Recall the formulation of DFT - the Hohemnberg-Kohn Theorems, and the Kohn-Sham Ansatz (Lecture 5). The theorems say that all properties are determined by the density. The KS formulation was designed to describe the ground state but the formulation so far has done nothing to explicitly address the calculation of excited states. This lecture is devoted to: 1) classification of important excitations; 2) the formal extension of the HK and KS approaches to time dependence; and 3) some results and discussion of the difficulty in construction of functionals that accurately describe excitations.

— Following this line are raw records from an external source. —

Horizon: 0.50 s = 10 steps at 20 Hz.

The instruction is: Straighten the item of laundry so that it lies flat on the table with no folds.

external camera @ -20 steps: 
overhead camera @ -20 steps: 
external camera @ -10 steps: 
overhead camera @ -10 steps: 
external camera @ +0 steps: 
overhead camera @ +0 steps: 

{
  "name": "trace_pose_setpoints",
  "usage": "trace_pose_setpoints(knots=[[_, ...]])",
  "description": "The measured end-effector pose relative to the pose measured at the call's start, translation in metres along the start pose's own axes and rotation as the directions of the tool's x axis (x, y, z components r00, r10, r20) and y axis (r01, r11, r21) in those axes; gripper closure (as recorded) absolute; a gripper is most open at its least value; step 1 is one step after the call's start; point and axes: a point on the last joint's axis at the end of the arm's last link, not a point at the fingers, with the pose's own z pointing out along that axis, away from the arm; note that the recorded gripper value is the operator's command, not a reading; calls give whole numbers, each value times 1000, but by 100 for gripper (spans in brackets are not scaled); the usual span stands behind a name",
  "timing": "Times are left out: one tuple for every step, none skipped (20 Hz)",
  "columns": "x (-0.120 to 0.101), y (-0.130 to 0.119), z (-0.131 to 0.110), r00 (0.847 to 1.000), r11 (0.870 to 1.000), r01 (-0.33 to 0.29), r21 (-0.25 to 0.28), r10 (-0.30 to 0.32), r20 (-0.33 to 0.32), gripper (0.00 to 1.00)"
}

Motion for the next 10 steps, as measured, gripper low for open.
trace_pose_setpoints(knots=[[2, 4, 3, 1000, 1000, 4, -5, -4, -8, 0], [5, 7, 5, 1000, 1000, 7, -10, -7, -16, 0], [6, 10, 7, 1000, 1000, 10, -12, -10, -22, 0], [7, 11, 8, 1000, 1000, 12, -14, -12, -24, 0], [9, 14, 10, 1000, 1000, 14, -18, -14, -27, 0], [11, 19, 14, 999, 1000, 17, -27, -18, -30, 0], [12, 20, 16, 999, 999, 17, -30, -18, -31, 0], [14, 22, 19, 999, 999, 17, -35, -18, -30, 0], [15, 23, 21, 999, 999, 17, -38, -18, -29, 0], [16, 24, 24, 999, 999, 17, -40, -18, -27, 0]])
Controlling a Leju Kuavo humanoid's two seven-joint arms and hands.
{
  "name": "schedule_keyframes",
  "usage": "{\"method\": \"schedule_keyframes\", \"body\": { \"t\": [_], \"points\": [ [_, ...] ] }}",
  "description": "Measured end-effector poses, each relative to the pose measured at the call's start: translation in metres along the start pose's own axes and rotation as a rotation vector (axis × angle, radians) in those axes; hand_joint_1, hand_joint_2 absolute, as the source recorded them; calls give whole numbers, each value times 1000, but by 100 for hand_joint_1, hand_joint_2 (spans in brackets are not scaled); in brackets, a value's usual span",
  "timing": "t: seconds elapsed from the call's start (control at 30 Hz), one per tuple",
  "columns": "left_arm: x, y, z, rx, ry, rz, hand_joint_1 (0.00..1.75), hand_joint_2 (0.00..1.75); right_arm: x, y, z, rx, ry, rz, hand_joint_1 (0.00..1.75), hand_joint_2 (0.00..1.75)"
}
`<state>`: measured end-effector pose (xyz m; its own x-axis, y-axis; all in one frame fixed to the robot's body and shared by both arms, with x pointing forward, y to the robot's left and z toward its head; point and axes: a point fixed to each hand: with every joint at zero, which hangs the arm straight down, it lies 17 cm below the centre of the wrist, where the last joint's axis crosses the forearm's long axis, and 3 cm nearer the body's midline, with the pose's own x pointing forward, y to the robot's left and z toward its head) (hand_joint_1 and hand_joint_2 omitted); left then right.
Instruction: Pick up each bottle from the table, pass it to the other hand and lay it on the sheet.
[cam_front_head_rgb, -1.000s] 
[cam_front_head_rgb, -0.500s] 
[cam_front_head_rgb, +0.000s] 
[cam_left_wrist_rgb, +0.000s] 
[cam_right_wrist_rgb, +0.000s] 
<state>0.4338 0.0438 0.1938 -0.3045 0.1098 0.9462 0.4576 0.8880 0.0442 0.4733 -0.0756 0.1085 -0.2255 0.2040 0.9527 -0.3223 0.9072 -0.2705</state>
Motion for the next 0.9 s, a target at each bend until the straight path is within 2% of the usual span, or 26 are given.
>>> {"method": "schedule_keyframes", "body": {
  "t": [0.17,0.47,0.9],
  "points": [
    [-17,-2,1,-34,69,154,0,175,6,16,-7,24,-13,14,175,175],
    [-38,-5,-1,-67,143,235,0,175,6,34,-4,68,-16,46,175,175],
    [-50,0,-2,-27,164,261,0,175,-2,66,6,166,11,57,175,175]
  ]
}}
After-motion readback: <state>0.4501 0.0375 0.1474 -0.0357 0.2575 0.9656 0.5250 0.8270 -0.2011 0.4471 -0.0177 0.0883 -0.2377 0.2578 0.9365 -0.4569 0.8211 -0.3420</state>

  1. Electronic Excitations - Chapter 2
    1. Electron addition or removal: N → N+1 or N → N-1
      • Excitation energy: Δ E+ = E(N+1) - E(N) - μ or Δ E- = E(N) - E(N-1) - μ
      • Minimum Gap for adding - removing electrons: Δ Egap - Δ E- = E(N+1) + E(N-1) - 2 E(N)
    2. Electron excitation at fixed number N
      • Excitation energy: Δ Ej = Ej(N) - E0(N)
      • Minimum excitation energy - always less than Δ Egap since electrons repel one another
  2. Electron addition or removal - meaning of bands in independent particle system
    1. In independent-particle system, the ground state is a single determinant with N electrons, with minimum energy E0(N)
      • Determinant of states with eigenvalues less than Fermi energy μ
      • Electron addition: Δ E+ = eigenvalue of empty state - the allowed energies in the empty bands
      • In a crystal Δ E+ = εk,i where i denotes an empty band
      • Similarly, for removal, Δ E- = εk,i where i denotes a filled band
  3. Electron excitation at fixed number N
    1. Example: Optical properties of materials
      • Absorption of photons to excite electrons
      • Perturbation on system -- perturbation theory
      • Described by imaginary part of response function
      • Examples show strong effects of electron interactions
  4. Density Functional Theory: Recall from Lecture 5 - Chapters 6-9
    1. The Hohenberg-Kohn Theorems
      • Exact theorems that ALL properties of electron systems are functionals of the density
      • But no hint of how to accomplish this!
    2. Kohn-Sham Ansatz
      • Replace interacting-electron problem with a soluble non-interacting particle problem
      • In principle, exact density and ground state energy of the interacting-electron system by solving the Kohn-Sham equations
      • Key idea: the Exchange-Correlation Functional Exc[n]
      • Remarkably good results for the ground state using simple approximations to Exc[n], e.g., LDA and various GGAs.
      • No other properties are guaranteed to be given correctly
      • Excitations are often found to be very bad in the simple non-interacting electron approach
  5. Time Dependent Density Functional Theory - TDDFT
    1. Extends the Hohenberg-Kohn Theorems
      • Exact theorems that time evolution of system is fully determined by the initial state (wave function) and the time dependent density!
      • But no hint of how to accomplish this!
    2. Time Dependent Kohn-Sham
      • Replace interacting-electron problem with a soluble non-interacting particle problem in a time dependent potential
      • Time evolution of the density of Kohn-Sham system is the same as the density of the interacting system!
    3. Analysis in terms of time- or frequency-dependent response functions
  6. So what is the problem?
    1. It is more difficult to make approximate forms for the time-dependent exchange-correlation functionals than for the static functionals!